- **Task statement**
All records that follow are to be restated exactly.

- **Data for review**

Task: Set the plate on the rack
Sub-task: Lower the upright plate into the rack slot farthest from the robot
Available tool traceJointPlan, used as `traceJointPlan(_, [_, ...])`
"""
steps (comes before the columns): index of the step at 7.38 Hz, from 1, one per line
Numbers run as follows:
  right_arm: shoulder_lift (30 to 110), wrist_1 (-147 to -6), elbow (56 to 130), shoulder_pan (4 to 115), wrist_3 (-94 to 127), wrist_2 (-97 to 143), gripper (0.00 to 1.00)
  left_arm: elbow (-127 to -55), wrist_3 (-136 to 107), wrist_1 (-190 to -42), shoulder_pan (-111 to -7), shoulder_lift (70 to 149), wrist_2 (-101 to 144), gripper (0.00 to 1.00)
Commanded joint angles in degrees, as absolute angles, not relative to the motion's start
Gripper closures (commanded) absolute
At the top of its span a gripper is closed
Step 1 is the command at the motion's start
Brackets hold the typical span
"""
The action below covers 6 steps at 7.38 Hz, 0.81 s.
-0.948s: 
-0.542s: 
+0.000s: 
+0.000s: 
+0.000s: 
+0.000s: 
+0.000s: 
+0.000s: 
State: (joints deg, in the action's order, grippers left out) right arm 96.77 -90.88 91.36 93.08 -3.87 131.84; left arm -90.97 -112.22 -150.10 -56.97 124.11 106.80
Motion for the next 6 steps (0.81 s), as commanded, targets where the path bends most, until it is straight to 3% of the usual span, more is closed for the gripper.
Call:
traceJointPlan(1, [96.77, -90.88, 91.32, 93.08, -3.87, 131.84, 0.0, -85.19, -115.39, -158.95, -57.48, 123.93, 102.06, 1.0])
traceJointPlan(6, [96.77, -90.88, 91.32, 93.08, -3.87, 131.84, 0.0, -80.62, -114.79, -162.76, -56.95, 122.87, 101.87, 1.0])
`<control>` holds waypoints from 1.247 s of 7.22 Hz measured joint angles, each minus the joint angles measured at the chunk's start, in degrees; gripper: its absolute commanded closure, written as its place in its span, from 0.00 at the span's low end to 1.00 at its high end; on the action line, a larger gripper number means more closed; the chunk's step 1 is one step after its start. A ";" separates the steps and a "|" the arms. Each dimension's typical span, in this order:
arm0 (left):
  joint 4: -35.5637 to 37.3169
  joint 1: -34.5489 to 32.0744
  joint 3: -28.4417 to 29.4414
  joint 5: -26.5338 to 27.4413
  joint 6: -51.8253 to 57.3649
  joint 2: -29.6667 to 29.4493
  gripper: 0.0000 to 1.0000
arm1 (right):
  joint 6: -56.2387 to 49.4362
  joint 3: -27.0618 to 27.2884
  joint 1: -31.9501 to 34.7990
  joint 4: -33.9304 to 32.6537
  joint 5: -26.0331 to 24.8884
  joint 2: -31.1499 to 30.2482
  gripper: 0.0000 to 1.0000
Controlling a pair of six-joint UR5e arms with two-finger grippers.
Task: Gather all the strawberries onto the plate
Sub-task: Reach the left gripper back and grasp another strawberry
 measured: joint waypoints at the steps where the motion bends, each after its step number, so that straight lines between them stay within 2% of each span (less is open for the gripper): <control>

- **Final answer**
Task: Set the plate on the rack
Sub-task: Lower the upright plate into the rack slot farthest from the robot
Available tool traceJointPlan, used as `traceJointPlan(_, [_, ...])`
"""
steps (comes before the columns): index of the step at 7.38 Hz, from 1, one per line
Numbers run as follows:
  right_arm: shoulder_lift (30 to 110), wrist_1 (-147 to -6), elbow (56 to 130), shoulder_pan (4 to 115), wrist_3 (-94 to 127), wrist_2 (-97 to 143), gripper (0.00 to 1.00)
  left_arm: elbow (-127 to -55), wrist_3 (-136 to 107), wrist_1 (-190 to -42), shoulder_pan (-111 to -7), shoulder_lift (70 to 149), wrist_2 (-101 to 144), gripper (0.00 to 1.00)
Commanded joint angles in degrees, as absolute angles, not relative to the motion's start
Gripper closures (commanded) absolute
At the top of its span a gripper is closed
Step 1 is the command at the motion's start
Brackets hold the typical span
"""
The action below covers 6 steps at 7.38 Hz, 0.81 s.
-0.948s: 
-0.542s: 
+0.000s: 
+0.000s: 
+0.000s: 
+0.000s: 
+0.000s: 
+0.000s: 
State: (joints deg, in the action's order, grippers left out) right arm 96.77 -90.88 91.36 93.08 -3.87 131.84; left arm -90.97 -112.22 -150.10 -56.97 124.11 106.80
Motion for the next 6 steps (0.81 s), as commanded, targets where the path bends most, until it is straight to 3% of the usual span, more is closed for the gripper.
Call:
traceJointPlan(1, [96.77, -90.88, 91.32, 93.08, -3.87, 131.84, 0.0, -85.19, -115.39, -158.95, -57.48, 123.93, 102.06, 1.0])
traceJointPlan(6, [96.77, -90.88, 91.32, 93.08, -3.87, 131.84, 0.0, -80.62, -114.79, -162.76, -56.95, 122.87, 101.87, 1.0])
`<control>` holds waypoints from 1.247 s of 7.22 Hz measured joint angles, each minus the joint angles measured at the chunk's start, in degrees; gripper: its absolute commanded closure, written as its place in its span, from 0.00 at the span's low end to 1.00 at its high end; on the action line, a larger gripper number means more closed; the chunk's step 1 is one step after its start. A ";" separates the steps and a "|" the arms. Each dimension's typical span, in this order:
arm0 (left):
  joint 4: -35.5637 to 37.3169
  joint 1: -34.5489 to 32.0744
  joint 3: -28.4417 to 29.4414
  joint 5: -26.5338 to 27.4413
  joint 6: -51.8253 to 57.3649
  joint 2: -29.6667 to 29.4493
  gripper: 0.0000 to 1.0000
arm1 (right):
  joint 6: -56.2387 to 49.4362
  joint 3: -27.0618 to 27.2884
  joint 1: -31.9501 to 34.7990
  joint 4: -33.9304 to 32.6537
  joint 5: -26.0331 to 24.8884
  joint 2: -31.1499 to 30.2482
  gripper: 0.0000 to 1.0000
Controlling a pair of six-joint UR5e arms with two-finger grippers.
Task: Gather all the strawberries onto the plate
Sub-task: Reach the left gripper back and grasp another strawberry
 measured: joint waypoints at the steps where the motion bends, each after its step number, so that straight lines between them stay within 2% of each span (less is open for the gripper): <control>

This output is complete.